You are not alone,many landowners are in the same boat.We are also a victim.Has anyone heard of a law suit ,or a proposed bill to limit the acreage in a unit for Pa.?? After all, no limit means they could put the whole state of Pa. in the unit. We are currenly in a 1200 acre unit ,but our lease says it can change even after the unit has been filed!!! (lease is 5 years old). They (G/O co. ) know what they are doing,they pooled us 2weeks before lease ran out. I had a lawyer tell me months before that,"they must drille a well on your property to tie you up",NOT TRUE.
Most times an amendment has to be approved of by the lessees and lessors in order for the oil and gas companies to have units larger than 640 acres as per the lease. Unfortunately a lot of landowners get duped by the oil and gas companies declaring that it is advantageous to get larger units because more gas can be produced and there will less disturbance to the surface. While all of those things are true, the landowners are also losing the ability to get a better deal in terms of a new lease with a better royalty and more lease signing bonus money because once they approve this amendment, their leases get held by a ridiculous 900+ acre unit that only has a small 2500 foot lateral (a 2500 foot lateral can barely drain an 80 acre area let alone 900 acres) drilled beneath one parcel with no foreseeable plans to drill more wells within a reasonable amount of time. Keep in mind that there was a lot of leasing going on in 2005/2006 for next to nothing. These companies are going to try to keep those properties leased so they don't have to spend more money to lease than they were getting land for back in 2005/2006 - which means robbery in the form of large units in which they have no immediate plans to develop if you ask me.
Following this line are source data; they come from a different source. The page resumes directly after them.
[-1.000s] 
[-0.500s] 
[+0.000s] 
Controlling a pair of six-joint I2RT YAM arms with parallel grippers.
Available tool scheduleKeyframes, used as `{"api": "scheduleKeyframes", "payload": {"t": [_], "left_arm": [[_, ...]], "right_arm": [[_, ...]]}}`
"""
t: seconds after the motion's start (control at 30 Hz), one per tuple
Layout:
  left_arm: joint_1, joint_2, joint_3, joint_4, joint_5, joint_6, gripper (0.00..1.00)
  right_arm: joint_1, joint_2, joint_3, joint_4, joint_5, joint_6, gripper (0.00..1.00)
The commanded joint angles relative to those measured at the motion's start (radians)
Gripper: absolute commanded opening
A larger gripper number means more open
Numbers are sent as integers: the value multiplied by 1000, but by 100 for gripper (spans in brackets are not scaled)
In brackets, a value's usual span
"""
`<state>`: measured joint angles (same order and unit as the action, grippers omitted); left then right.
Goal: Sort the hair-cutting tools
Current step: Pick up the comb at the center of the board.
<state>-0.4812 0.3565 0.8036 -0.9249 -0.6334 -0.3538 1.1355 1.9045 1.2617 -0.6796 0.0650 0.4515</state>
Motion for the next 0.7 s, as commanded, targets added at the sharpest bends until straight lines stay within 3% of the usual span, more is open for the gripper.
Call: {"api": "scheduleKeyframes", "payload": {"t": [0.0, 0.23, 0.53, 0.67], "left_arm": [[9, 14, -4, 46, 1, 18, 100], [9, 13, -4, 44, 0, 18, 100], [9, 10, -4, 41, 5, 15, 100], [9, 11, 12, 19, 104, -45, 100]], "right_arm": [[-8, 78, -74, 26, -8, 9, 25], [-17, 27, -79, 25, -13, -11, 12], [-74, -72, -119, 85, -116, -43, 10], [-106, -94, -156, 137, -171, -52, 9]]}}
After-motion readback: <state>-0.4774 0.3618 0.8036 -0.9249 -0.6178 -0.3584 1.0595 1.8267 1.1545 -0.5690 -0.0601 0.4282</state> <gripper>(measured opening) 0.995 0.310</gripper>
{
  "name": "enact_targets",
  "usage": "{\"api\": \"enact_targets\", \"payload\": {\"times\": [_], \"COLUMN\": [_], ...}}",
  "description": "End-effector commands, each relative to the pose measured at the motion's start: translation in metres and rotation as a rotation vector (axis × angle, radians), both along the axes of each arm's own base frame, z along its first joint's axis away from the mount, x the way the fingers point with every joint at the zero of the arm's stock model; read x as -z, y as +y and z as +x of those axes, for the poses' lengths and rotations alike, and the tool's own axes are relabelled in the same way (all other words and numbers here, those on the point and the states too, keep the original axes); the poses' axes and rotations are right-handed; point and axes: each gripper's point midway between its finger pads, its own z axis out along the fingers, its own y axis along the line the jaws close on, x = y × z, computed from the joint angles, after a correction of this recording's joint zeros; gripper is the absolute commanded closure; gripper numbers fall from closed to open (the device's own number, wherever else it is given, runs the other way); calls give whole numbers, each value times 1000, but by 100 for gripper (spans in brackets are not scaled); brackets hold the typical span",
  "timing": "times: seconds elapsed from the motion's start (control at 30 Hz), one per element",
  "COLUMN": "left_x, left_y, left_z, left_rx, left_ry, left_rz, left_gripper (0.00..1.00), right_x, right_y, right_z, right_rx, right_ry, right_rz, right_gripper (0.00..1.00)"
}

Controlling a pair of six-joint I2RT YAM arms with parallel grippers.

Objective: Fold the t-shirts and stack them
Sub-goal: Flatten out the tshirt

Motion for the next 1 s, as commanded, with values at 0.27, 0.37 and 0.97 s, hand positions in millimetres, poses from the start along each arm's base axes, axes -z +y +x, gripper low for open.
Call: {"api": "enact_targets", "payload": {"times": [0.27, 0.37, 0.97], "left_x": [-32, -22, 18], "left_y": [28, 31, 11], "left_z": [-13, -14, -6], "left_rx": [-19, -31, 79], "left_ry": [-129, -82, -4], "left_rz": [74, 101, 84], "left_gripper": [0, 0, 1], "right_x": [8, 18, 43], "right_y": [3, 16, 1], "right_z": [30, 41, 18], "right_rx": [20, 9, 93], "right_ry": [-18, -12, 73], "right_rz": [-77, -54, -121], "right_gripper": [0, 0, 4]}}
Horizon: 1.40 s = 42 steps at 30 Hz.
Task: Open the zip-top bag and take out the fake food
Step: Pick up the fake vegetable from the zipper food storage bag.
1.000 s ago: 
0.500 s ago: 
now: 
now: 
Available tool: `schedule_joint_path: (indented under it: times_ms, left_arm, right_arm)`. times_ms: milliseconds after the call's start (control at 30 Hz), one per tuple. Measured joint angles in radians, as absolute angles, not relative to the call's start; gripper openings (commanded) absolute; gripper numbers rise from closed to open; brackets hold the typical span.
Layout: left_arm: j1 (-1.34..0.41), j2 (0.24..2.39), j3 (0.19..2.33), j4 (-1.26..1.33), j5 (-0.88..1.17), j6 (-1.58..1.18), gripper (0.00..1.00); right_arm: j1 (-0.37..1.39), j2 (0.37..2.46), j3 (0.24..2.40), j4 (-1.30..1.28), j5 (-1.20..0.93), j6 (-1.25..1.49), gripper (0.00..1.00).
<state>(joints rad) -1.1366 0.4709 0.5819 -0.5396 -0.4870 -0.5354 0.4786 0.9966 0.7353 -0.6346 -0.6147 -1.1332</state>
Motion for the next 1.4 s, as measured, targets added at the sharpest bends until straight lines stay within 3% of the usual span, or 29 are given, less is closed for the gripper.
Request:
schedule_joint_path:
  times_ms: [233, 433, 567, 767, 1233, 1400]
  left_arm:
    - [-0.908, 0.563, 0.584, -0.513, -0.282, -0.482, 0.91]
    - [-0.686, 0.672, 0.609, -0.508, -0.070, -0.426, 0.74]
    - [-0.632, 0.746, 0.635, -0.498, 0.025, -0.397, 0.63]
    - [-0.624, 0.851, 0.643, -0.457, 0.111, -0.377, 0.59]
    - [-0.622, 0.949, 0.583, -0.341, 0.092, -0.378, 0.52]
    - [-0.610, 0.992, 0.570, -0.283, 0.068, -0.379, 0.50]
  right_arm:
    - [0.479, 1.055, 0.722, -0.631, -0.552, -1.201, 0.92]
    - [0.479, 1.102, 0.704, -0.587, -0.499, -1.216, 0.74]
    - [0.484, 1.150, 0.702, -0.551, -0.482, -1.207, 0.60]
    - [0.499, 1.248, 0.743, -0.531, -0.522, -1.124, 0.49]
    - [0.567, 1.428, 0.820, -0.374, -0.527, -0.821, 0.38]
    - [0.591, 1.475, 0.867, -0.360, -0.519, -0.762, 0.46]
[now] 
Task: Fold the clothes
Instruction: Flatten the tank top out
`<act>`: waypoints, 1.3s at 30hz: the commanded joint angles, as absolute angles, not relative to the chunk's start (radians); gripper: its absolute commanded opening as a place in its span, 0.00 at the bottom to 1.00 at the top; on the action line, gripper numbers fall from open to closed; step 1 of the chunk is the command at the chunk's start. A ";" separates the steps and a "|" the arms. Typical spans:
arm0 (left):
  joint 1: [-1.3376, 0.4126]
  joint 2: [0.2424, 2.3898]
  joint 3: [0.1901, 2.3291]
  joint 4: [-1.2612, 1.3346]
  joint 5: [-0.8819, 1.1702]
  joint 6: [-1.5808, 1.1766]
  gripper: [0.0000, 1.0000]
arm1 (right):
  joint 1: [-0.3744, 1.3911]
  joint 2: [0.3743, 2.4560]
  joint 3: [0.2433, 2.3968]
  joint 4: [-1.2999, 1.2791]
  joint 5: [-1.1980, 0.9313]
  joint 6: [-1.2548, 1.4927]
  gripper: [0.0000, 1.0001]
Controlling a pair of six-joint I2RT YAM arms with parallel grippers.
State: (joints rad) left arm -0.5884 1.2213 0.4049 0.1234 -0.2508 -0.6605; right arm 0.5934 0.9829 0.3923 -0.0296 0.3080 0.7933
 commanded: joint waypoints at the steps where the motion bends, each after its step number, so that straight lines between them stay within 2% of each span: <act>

A lot of laywers don't know much about what is going on. And I'm always surprised how much miss information is floating around. I've been told in the last week that the first 3 months worth of Natural gas all the profits go to the gas company and then after that you start getting your royalties, and have also been told that the whole "a well has to be on your property" thing. Both are completely not true unless your lease is unique and specifically states that.
I was told by the company we are leasing with that they wouldn't put us into a unit this late int he lease (3.5 weeks left) because of the PR nightmare of doing that when the unit had been declared already for a year. If they pooled you 2 weeks before the lease ran out and the unit had been declared already and they had just modified it without doing anything to the wells I would fight it. IMO would be an abuse of the terms of the lease. Also had you signed a lease with no unit limits? most of the early ones that I saw had limits of 640 acres.
Thank you for all your replies.
I knew this was going on all over, flying under the radar.
In PA. the gas companies can do whatever they want with the blessing of the Commonwealth in regards to units.
State politicians have to be made aware of this.
There has to be oversight created on the formation of these units.
The unit shape and size have to be justified by geology and a time limit has to be placed on the drilling of the wells.
I have read of another unit that was shaped seeming to allow for the placement of a pipeline without compensating the landowners.
Eventually they will look like Barney Franks' congressional district.
This is as significant an issue as leasing and environmental issues and landowners are being robbed of millions of dollars.
I cannot see how terms in the lease will prevent this as there is no legal basis to fight it.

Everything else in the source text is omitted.